*Required work*
Extract the lines that carry the string "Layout" from the listing.

[Given records — start]

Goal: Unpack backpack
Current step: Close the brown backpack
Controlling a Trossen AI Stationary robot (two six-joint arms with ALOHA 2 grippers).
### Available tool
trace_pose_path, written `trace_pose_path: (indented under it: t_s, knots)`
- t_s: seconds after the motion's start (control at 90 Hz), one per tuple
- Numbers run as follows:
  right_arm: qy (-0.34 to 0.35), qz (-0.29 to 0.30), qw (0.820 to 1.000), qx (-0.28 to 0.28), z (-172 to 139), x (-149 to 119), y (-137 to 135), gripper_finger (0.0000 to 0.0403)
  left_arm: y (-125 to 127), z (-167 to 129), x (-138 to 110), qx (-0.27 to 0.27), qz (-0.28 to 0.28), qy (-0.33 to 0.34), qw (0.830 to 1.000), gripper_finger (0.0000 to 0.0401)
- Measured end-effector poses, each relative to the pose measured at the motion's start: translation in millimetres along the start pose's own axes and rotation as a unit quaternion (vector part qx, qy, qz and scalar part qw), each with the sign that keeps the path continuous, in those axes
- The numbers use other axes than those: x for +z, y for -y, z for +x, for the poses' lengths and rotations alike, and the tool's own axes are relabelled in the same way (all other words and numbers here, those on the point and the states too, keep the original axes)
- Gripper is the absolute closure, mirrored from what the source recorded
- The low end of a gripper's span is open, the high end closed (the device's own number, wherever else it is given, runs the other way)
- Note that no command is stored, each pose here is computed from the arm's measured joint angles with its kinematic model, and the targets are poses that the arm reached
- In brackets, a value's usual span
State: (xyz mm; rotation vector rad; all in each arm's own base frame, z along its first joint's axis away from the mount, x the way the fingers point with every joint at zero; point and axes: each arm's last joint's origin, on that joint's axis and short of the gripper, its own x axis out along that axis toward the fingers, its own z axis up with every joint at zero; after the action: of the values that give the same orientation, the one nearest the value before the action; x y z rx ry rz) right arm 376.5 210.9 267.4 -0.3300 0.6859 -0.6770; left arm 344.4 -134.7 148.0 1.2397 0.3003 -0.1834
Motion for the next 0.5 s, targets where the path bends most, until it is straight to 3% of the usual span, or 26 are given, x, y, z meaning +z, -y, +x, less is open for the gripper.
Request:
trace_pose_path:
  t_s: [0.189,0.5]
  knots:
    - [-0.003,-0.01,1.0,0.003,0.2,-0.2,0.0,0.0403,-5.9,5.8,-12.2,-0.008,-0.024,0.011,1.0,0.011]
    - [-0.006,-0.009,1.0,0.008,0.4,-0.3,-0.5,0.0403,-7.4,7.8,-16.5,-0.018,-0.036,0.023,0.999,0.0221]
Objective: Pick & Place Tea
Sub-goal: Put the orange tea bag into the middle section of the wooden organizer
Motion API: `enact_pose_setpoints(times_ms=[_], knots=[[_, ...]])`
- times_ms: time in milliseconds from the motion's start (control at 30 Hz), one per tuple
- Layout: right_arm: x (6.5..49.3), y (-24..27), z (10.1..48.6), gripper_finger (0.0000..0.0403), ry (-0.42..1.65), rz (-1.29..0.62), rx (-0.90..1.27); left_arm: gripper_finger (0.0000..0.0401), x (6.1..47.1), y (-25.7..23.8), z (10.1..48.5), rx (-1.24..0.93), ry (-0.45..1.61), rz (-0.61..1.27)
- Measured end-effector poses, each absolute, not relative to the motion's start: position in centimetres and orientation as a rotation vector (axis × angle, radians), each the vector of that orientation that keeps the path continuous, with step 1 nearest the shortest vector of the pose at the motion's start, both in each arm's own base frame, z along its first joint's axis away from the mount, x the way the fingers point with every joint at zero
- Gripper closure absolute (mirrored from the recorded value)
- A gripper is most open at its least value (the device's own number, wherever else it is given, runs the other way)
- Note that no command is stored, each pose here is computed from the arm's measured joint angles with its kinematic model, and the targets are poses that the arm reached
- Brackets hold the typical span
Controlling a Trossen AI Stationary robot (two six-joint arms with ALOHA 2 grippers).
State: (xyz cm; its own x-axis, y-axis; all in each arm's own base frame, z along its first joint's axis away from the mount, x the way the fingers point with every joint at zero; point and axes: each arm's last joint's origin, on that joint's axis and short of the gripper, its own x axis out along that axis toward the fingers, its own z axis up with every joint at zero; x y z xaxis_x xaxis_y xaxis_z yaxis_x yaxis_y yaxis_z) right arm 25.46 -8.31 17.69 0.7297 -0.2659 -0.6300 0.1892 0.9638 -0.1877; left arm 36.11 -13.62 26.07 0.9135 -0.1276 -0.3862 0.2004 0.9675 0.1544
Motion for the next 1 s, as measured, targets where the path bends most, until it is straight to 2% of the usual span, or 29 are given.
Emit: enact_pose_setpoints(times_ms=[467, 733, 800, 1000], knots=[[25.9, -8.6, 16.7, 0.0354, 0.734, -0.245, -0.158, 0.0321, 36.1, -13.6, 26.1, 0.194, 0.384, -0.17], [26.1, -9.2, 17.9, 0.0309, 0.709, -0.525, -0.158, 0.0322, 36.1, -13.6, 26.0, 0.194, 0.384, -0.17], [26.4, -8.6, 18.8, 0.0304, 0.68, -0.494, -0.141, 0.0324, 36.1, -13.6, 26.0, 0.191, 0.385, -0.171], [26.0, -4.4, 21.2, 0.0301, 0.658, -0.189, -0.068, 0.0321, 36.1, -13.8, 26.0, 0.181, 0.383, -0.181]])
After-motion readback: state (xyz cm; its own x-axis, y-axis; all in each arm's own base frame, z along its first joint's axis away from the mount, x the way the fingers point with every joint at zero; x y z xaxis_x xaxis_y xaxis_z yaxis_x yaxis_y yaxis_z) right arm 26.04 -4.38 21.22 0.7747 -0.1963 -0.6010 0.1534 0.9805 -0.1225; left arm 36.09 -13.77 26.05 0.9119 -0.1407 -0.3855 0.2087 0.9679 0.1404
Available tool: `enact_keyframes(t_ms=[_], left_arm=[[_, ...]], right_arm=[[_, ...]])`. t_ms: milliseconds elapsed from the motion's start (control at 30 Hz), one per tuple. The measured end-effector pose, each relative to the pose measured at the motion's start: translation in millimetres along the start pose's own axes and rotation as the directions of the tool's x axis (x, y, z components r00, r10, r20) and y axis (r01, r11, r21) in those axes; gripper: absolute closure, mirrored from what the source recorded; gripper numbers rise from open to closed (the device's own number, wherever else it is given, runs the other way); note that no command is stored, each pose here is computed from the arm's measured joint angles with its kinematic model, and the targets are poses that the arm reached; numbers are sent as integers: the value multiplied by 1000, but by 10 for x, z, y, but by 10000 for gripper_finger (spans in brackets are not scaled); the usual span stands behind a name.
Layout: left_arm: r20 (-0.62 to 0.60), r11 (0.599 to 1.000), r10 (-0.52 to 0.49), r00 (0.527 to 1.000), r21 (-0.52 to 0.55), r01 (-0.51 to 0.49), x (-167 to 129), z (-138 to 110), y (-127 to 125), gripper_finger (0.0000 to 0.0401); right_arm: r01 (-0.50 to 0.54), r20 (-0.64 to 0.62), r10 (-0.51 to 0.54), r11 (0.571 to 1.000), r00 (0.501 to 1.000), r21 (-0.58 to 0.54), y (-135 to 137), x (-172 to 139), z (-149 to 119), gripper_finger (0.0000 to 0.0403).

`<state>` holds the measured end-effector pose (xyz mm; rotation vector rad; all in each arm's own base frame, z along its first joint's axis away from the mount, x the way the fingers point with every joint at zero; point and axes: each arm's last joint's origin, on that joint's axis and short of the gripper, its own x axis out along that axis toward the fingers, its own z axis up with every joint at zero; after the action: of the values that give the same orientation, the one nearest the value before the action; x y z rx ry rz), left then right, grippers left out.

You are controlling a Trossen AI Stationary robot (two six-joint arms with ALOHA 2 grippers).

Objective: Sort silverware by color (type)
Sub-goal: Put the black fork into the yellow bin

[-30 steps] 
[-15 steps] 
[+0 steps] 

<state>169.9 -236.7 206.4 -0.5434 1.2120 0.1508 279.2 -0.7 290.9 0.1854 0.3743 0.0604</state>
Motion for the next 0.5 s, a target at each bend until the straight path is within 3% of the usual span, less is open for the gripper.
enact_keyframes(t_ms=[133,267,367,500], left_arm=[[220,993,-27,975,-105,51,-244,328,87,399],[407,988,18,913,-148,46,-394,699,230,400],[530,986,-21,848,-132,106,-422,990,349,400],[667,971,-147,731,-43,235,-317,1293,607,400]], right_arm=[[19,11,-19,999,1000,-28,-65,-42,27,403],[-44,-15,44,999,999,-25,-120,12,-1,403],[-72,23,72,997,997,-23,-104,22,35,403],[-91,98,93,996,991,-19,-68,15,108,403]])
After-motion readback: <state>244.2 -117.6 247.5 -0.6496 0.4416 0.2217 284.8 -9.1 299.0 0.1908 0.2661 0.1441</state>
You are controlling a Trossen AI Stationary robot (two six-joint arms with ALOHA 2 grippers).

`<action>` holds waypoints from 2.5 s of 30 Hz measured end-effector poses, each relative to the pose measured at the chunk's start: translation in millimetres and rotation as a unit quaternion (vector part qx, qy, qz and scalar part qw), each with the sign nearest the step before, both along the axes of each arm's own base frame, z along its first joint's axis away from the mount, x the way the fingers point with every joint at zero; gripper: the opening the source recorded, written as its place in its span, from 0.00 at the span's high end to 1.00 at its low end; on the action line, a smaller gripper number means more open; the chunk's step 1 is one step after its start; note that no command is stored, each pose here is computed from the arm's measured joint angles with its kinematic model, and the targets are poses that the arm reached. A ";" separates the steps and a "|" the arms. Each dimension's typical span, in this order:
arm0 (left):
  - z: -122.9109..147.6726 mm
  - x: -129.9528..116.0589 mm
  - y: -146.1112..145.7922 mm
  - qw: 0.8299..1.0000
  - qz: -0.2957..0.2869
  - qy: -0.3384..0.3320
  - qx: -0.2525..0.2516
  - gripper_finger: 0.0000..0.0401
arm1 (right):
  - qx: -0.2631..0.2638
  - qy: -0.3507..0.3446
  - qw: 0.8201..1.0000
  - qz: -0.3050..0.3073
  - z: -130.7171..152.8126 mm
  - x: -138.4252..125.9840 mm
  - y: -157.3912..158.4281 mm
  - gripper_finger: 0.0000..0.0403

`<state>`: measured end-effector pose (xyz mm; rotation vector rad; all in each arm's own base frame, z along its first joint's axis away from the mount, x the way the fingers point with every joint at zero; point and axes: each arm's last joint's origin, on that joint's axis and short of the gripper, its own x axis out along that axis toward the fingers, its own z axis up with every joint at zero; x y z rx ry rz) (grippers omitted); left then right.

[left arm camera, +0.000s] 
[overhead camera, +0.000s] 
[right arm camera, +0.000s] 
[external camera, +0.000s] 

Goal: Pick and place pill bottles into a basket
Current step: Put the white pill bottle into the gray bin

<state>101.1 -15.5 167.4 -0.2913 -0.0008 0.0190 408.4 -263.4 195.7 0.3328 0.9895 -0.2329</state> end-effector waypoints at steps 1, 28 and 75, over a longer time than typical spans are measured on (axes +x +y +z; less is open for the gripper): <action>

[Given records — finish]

*Your response*
- Layout: right_arm: x (6.5..49.3), y (-24..27), z (10.1..48.6), gripper_finger (0.0000..0.0403), ry (-0.42..1.65), rz (-1.29..0.62), rx (-0.90..1.27); left_arm: gripper_finger (0.0000..0.0401), x (6.1..47.1), y (-25.7..23.8), z (10.1..48.5), rx (-1.24..0.93), ry (-0.45..1.61), rz (-0.61..1.27)
Layout: left_arm: r20 (-0.62 to 0.60), r11 (0.599 to 1.000), r10 (-0.52 to 0.49), r00 (0.527 to 1.000), r21 (-0.52 to 0.55), r01 (-0.51 to 0.49), x (-167 to 129), z (-138 to 110), y (-127 to 125), gripper_finger (0.0000 to 0.0401); right_arm: r01 (-0.50 to 0.54), r20 (-0.64 to 0.62), r10 (-0.51 to 0.54), r11 (0.571 to 1.000), r00 (0.501 to 1.000), r21 (-0.58 to 0.54), y (-135 to 137), x (-172 to 139), z (-149 to 119), gripper_finger (0.0000 to 0.0403).

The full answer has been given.